Desportivamente, os Jogos Olímpicos são o grande marco. E Portugal está a trabalhar com esse horizonte, não apenas com o objetivo de levar a Itália em 2026 mais atletas, mas também mais disciplinas: «Nos últimos tivemos três atletas de duas modalidades. O objetivo mais importante era conseguir levar mais modalidades. Se conseguirmos estar presentes com esqui alpino, esqui de fundo e patinagem de velocidade seria fantástico.»
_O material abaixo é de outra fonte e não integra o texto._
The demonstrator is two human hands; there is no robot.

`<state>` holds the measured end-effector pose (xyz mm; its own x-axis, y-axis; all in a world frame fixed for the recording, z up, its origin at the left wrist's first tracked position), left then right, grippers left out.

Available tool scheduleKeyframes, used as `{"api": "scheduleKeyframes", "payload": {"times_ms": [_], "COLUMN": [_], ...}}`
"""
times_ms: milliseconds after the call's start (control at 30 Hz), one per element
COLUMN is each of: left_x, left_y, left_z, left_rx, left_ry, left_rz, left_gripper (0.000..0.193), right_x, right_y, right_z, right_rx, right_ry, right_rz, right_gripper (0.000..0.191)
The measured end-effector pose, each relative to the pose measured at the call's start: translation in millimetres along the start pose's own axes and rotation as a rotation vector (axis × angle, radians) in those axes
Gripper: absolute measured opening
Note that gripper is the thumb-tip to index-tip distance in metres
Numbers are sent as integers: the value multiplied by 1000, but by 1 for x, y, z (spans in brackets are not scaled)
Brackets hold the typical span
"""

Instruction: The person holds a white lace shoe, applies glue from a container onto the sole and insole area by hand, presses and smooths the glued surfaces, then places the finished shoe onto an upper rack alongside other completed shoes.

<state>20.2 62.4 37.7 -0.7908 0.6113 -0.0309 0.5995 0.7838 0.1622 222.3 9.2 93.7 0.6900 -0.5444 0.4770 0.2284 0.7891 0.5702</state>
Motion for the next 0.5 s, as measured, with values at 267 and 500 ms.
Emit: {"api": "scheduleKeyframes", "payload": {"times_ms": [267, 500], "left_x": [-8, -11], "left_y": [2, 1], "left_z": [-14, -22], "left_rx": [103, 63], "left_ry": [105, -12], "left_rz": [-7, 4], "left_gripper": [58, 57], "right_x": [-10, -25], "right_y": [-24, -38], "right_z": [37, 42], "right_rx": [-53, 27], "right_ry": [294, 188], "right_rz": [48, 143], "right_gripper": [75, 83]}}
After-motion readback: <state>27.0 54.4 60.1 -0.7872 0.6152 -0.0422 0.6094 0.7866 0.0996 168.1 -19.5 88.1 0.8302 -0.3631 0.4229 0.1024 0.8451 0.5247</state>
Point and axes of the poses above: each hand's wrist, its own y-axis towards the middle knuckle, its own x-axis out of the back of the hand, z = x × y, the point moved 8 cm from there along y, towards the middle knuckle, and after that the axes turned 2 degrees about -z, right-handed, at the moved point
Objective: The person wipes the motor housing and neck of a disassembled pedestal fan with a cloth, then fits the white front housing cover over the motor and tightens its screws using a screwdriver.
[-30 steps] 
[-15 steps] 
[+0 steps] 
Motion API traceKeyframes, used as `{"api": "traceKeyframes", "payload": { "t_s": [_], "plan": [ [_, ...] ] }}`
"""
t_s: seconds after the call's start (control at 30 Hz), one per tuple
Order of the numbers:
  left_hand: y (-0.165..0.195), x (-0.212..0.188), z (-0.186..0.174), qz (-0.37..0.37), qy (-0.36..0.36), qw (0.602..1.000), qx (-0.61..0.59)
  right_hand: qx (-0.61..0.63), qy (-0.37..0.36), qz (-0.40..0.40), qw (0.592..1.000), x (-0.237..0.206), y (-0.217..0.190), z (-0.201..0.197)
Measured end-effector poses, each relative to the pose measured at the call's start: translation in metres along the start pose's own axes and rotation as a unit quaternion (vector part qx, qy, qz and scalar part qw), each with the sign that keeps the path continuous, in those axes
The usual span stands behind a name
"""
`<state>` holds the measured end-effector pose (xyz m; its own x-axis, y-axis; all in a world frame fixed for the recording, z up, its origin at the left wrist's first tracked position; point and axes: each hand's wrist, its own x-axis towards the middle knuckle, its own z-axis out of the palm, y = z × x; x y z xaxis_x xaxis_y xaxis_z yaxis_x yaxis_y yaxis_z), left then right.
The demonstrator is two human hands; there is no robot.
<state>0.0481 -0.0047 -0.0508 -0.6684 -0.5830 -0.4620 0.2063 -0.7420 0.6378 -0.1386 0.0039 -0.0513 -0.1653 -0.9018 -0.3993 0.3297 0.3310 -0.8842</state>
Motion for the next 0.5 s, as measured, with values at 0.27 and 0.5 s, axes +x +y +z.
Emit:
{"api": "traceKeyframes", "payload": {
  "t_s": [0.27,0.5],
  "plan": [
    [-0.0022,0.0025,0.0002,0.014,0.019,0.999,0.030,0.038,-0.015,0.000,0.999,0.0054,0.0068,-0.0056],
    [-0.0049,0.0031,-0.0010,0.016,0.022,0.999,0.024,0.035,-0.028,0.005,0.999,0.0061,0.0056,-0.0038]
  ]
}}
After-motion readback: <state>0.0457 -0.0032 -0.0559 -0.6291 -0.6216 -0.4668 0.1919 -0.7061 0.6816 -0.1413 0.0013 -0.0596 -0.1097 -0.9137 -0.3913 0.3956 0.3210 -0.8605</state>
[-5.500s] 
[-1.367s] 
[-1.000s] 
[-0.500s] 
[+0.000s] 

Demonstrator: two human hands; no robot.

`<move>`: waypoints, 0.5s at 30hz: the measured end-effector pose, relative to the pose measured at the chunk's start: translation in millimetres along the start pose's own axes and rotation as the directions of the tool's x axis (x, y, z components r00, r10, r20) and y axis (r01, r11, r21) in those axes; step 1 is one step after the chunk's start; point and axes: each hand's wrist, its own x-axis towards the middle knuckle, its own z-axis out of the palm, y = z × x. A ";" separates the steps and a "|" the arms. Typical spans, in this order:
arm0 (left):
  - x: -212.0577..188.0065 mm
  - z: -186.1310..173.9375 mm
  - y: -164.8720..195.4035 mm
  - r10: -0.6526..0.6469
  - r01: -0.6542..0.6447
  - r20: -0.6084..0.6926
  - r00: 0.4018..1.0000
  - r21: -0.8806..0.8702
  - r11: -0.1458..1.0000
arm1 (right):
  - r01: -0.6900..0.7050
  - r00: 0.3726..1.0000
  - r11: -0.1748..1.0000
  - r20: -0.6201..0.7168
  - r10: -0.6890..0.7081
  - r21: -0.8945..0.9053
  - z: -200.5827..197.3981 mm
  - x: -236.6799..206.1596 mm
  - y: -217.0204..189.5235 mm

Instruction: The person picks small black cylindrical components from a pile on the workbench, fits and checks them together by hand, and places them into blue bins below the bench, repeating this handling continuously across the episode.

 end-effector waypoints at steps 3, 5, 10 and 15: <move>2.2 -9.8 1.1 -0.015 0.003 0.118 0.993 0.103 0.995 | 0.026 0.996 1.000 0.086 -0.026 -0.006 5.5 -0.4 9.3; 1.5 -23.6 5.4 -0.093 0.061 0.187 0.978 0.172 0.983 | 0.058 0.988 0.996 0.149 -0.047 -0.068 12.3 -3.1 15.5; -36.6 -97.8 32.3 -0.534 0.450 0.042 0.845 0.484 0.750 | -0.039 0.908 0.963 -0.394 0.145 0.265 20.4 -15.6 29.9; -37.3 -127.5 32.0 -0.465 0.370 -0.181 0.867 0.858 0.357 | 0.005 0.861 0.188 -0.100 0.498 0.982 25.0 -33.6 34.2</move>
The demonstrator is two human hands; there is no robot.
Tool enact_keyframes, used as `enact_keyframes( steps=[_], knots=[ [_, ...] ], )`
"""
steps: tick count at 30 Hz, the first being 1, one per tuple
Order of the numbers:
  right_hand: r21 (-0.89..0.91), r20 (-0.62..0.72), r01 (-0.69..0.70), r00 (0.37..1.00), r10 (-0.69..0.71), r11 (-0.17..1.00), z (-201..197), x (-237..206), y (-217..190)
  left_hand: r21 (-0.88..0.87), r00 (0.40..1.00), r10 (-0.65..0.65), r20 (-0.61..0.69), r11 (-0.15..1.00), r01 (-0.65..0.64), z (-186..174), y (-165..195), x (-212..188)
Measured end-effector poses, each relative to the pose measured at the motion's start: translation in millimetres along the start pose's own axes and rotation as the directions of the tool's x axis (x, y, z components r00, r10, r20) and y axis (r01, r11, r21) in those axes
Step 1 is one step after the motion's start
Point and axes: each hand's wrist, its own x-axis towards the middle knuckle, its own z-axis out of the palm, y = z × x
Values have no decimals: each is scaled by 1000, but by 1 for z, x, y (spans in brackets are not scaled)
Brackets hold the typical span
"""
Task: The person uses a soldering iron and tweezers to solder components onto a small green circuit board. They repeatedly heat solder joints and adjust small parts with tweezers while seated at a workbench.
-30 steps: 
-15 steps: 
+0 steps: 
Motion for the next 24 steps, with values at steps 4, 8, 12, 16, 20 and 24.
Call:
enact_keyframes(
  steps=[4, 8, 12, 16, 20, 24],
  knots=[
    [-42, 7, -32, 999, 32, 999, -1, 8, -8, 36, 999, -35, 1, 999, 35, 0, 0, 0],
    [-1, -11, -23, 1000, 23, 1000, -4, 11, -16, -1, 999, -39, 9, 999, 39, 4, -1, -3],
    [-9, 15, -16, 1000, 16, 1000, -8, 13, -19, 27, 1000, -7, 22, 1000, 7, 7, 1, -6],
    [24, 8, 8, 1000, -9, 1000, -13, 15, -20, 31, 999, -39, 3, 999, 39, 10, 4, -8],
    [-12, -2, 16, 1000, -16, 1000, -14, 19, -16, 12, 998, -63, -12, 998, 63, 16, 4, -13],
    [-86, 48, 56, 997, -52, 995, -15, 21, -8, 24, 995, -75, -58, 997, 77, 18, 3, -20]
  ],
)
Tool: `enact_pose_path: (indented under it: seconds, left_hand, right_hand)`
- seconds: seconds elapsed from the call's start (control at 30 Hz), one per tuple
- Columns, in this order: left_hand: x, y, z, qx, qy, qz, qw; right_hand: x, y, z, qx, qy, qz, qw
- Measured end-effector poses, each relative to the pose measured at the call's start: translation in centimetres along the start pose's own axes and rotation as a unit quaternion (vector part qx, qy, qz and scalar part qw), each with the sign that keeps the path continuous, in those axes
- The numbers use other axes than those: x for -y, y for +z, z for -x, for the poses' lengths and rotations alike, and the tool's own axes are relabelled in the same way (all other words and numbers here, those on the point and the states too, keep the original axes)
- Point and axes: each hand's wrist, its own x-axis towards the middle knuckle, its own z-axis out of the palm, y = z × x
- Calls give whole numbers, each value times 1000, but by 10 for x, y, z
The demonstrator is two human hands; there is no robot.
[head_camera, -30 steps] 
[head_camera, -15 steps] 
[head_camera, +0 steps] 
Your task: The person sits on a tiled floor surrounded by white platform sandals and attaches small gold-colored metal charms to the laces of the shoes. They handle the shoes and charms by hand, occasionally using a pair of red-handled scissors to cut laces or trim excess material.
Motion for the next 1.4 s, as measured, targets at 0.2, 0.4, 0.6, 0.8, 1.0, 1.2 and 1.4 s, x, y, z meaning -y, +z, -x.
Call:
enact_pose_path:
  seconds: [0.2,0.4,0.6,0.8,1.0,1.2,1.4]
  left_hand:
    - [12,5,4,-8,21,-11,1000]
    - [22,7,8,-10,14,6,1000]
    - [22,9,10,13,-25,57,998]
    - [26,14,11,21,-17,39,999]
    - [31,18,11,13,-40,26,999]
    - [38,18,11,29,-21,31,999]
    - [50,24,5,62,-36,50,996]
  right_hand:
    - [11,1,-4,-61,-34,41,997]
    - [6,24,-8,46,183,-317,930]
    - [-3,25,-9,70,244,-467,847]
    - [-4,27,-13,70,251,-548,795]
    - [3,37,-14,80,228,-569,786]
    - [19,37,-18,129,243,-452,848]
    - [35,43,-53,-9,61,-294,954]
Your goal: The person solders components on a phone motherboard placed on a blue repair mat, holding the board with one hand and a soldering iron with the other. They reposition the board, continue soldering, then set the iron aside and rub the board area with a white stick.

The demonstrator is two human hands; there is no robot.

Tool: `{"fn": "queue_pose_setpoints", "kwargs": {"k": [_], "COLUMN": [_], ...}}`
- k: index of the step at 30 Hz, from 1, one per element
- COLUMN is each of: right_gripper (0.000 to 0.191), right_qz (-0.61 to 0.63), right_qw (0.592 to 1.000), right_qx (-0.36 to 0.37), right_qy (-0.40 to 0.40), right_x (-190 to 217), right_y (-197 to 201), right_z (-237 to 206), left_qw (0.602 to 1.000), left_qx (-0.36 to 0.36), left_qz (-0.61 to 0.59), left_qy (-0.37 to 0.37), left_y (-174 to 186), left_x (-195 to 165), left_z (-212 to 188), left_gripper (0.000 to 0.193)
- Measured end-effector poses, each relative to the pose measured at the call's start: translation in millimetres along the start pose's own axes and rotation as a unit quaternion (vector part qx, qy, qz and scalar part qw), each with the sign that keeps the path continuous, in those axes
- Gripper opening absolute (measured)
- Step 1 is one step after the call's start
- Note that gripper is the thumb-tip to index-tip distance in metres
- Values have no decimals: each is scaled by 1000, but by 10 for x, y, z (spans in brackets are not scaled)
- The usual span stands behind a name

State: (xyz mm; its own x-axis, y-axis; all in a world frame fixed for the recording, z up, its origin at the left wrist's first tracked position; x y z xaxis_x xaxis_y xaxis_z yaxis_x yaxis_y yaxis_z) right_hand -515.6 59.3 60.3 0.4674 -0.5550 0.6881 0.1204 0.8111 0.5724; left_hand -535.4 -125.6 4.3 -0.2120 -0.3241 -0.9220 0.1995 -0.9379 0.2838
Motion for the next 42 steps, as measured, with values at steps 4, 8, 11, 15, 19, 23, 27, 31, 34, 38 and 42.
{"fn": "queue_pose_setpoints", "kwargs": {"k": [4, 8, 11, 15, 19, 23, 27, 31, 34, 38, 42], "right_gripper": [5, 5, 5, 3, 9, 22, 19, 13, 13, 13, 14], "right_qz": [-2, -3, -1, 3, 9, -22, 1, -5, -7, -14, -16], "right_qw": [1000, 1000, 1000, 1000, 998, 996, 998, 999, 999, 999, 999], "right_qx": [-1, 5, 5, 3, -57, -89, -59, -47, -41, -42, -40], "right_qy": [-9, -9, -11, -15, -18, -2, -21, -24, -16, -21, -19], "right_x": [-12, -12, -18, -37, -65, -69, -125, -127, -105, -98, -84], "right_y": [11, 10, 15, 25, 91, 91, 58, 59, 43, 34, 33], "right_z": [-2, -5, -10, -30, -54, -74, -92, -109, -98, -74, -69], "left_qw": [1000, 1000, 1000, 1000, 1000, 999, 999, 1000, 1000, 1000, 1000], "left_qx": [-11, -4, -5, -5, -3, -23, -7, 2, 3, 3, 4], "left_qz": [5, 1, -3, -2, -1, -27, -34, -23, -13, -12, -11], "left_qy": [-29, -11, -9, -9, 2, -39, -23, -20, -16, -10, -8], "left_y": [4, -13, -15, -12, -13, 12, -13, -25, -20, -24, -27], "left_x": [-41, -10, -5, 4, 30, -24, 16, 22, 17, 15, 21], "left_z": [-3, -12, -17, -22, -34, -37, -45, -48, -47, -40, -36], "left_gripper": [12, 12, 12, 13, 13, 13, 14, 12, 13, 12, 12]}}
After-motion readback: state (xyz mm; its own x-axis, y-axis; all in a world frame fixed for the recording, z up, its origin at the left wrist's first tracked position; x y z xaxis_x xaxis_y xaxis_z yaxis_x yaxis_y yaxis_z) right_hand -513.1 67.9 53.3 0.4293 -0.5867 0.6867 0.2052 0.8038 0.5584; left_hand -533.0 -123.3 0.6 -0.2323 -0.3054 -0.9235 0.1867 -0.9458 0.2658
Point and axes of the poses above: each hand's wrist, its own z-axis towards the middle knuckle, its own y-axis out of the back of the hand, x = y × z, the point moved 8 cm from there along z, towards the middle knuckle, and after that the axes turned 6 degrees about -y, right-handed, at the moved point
Pedro Flávio acredita que num horizonte não tão distante Portugal pode aspirar a lugares de destaque nos Jogos de inverno, como presenças em finais. «Acho que é possível. O caminho que estamos a fazer na patinagem de velocidade, por exemplo, daqui a alguns anos pode vir a ter retorno nesse aspeto. É difícil, é um caminho longo, estamos a falar de países que têm dezenas de anos de tradição nestas modalidades, mas não é impossível. Vejo com esperança que Portugal, com a evolução que tem tido, possa no futuro vir a ter alguns resultados internacionais de destaque.»